Collected data:
==============================
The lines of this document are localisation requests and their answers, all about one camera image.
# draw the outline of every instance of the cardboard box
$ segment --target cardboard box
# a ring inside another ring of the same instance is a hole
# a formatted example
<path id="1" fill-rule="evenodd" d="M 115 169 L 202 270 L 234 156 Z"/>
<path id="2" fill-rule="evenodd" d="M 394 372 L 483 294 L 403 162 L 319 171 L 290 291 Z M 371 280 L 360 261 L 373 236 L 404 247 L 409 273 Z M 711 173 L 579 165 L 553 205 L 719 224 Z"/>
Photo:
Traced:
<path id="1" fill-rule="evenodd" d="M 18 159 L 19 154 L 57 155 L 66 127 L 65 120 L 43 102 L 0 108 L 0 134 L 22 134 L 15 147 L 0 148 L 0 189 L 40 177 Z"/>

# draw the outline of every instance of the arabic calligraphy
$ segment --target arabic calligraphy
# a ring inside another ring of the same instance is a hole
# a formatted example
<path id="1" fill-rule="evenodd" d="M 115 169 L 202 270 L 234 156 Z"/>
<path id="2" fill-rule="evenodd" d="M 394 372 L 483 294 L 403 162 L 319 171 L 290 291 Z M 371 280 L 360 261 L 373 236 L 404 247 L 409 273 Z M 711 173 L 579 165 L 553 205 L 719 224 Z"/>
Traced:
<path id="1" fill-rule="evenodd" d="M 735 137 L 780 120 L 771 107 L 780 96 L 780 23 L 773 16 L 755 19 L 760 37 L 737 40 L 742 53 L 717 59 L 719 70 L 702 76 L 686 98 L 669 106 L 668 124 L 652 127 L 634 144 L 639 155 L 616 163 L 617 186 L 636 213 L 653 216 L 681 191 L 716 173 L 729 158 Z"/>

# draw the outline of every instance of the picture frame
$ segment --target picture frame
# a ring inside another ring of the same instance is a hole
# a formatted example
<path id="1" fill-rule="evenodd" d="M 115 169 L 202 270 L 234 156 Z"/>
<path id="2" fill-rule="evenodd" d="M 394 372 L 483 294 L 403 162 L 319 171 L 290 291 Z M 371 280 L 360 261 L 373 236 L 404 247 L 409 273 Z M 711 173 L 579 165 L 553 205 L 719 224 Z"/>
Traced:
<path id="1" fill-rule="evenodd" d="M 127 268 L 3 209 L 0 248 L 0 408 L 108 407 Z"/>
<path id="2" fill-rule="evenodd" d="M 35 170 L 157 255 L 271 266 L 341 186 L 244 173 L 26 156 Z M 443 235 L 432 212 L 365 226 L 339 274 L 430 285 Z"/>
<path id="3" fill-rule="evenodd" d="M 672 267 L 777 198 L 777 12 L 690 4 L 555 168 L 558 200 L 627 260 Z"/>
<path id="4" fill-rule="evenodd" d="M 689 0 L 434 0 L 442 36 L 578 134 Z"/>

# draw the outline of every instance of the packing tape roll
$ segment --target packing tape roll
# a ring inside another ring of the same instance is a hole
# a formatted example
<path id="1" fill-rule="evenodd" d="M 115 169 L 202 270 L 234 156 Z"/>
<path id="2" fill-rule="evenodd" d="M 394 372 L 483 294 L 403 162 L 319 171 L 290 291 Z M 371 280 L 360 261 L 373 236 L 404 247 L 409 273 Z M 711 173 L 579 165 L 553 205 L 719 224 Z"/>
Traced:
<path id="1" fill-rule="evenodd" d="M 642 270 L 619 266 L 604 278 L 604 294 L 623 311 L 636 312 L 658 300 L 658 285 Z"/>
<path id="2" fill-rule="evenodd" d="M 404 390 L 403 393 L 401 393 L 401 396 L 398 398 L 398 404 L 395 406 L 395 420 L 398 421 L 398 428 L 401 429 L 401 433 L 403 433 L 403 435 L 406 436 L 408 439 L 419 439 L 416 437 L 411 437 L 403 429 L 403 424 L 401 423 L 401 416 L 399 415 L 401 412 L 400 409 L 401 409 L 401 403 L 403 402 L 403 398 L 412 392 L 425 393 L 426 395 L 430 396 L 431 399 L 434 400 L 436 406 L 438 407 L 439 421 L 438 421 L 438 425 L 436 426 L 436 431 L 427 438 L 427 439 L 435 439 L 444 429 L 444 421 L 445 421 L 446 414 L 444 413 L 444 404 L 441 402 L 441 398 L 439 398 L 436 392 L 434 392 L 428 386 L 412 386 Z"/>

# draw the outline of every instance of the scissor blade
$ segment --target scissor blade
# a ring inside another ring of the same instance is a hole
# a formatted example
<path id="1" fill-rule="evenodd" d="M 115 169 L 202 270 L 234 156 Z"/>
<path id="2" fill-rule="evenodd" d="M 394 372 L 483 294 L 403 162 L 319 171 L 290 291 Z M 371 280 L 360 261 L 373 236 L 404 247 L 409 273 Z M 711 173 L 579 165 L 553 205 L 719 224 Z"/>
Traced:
==============================
TASK TO COMPLETE:
Print out the complete data above, character for character.

ANSWER TO THE PROBLEM:
The lines of this document are localisation requests and their answers, all about one camera image.
# draw the outline of every instance of the cardboard box
$ segment --target cardboard box
# a ring inside another ring of the same instance is a hole
# a formatted example
<path id="1" fill-rule="evenodd" d="M 115 169 L 202 270 L 234 156 Z"/>
<path id="2" fill-rule="evenodd" d="M 394 372 L 483 294 L 403 162 L 319 171 L 290 291 Z M 371 280 L 360 261 L 373 236 L 404 247 L 409 273 Z M 711 173 L 579 165 L 553 205 L 719 224 Z"/>
Photo:
Traced:
<path id="1" fill-rule="evenodd" d="M 18 159 L 19 154 L 57 155 L 66 127 L 65 120 L 43 102 L 0 108 L 0 134 L 22 134 L 15 147 L 0 148 L 0 189 L 40 177 Z"/>

# draw the outline of every instance of the arabic calligraphy
$ segment --target arabic calligraphy
# a ring inside another ring of the same instance is a hole
# a formatted example
<path id="1" fill-rule="evenodd" d="M 115 169 L 202 270 L 234 156 Z"/>
<path id="2" fill-rule="evenodd" d="M 394 372 L 483 294 L 403 162 L 319 171 L 290 291 Z M 371 280 L 360 261 L 373 236 L 404 247 L 409 273 Z M 711 173 L 579 165 L 553 205 L 719 224 Z"/>
Traced:
<path id="1" fill-rule="evenodd" d="M 735 137 L 780 120 L 771 107 L 780 96 L 780 23 L 773 16 L 755 19 L 760 37 L 737 40 L 742 53 L 717 59 L 719 70 L 702 76 L 686 98 L 669 106 L 668 124 L 652 127 L 634 144 L 639 155 L 616 163 L 617 186 L 636 213 L 653 216 L 681 191 L 716 173 L 729 158 Z"/>

# draw the outline of every instance of the picture frame
$ segment --target picture frame
# a ring inside another ring of the same instance is a hole
# a formatted example
<path id="1" fill-rule="evenodd" d="M 115 169 L 202 270 L 234 156 Z"/>
<path id="2" fill-rule="evenodd" d="M 394 372 L 483 294 L 403 162 L 319 171 L 290 291 Z M 371 280 L 360 261 L 373 236 L 404 247 L 409 273 Z M 711 173 L 579 165 L 553 205 L 719 224 Z"/>
Traced:
<path id="1" fill-rule="evenodd" d="M 127 268 L 3 209 L 0 248 L 0 408 L 108 407 Z"/>
<path id="2" fill-rule="evenodd" d="M 35 170 L 157 255 L 271 266 L 341 186 L 244 173 L 26 156 Z M 443 235 L 432 212 L 365 226 L 339 274 L 430 285 Z"/>
<path id="3" fill-rule="evenodd" d="M 672 267 L 777 198 L 777 12 L 690 4 L 555 168 L 558 200 L 627 260 Z"/>
<path id="4" fill-rule="evenodd" d="M 689 0 L 434 0 L 442 36 L 578 134 Z"/>

# draw the outline of every instance of the packing tape roll
$ segment --target packing tape roll
# a ring inside another ring of the same instance is a hole
# a formatted example
<path id="1" fill-rule="evenodd" d="M 115 169 L 202 270 L 234 156 Z"/>
<path id="2" fill-rule="evenodd" d="M 394 372 L 483 294 L 403 162 L 319 171 L 290 291 Z M 371 280 L 360 261 L 373 236 L 404 247 L 409 273 Z M 711 173 L 579 165 L 553 205 L 719 224 Z"/>
Traced:
<path id="1" fill-rule="evenodd" d="M 642 270 L 619 266 L 604 278 L 604 294 L 623 311 L 636 312 L 658 300 L 658 285 Z"/>
<path id="2" fill-rule="evenodd" d="M 404 390 L 403 393 L 401 393 L 401 396 L 398 398 L 398 404 L 395 406 L 395 420 L 398 421 L 398 428 L 401 429 L 401 433 L 403 433 L 403 435 L 406 436 L 408 439 L 419 439 L 416 437 L 411 437 L 403 429 L 403 424 L 401 423 L 401 416 L 399 415 L 401 412 L 400 409 L 401 409 L 401 403 L 403 402 L 403 398 L 412 392 L 425 393 L 426 395 L 430 396 L 431 399 L 434 400 L 436 406 L 438 407 L 439 421 L 438 421 L 438 425 L 436 426 L 436 431 L 427 438 L 427 439 L 435 439 L 444 429 L 444 421 L 445 421 L 446 414 L 444 413 L 444 404 L 441 402 L 441 398 L 439 398 L 436 392 L 434 392 L 428 386 L 412 386 Z"/>

# draw the outline of every instance of the scissor blade
$ segment --target scissor blade
# a ring inside another ring of the same instance is a hole
# a formatted example
<path id="1" fill-rule="evenodd" d="M 115 169 L 202 270 L 234 156 Z"/>
<path id="2" fill-rule="evenodd" d="M 394 372 L 483 294 L 403 162 L 319 171 L 290 291 Z M 371 280 L 360 261 L 373 236 L 404 247 L 409 273 Z M 711 173 L 579 165 L 553 205 L 719 224 Z"/>
Traced:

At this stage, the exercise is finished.